**ACTION ITEM**. Copy each line of the data below with the word "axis".

**GIVEN INFORMATION**.
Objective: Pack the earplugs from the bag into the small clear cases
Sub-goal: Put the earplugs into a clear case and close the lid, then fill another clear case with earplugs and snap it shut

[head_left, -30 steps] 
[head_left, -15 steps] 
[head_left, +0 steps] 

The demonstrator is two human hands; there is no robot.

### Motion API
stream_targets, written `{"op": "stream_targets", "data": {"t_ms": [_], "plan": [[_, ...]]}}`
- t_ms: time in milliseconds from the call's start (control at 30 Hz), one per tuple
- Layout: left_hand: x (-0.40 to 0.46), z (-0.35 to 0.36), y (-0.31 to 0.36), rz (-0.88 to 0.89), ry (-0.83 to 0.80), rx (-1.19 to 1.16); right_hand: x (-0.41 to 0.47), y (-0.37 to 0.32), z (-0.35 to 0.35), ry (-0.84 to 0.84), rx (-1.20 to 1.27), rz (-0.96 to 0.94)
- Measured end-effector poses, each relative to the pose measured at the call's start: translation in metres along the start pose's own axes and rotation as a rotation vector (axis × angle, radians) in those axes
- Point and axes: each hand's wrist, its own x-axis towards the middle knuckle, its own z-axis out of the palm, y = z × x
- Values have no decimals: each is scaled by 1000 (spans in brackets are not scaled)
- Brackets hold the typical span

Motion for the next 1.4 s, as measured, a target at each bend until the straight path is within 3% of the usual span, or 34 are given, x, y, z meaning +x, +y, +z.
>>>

**ANSWER FOR THE TASK**.
- Measured end-effector poses, each relative to the pose measured at the call's start: translation in metres along the start pose's own axes and rotation as a rotation vector (axis × angle, radians) in those axes
- Point and axes: each hand's wrist, its own x-axis towards the middle knuckle, its own z-axis out of the palm, y = z × x

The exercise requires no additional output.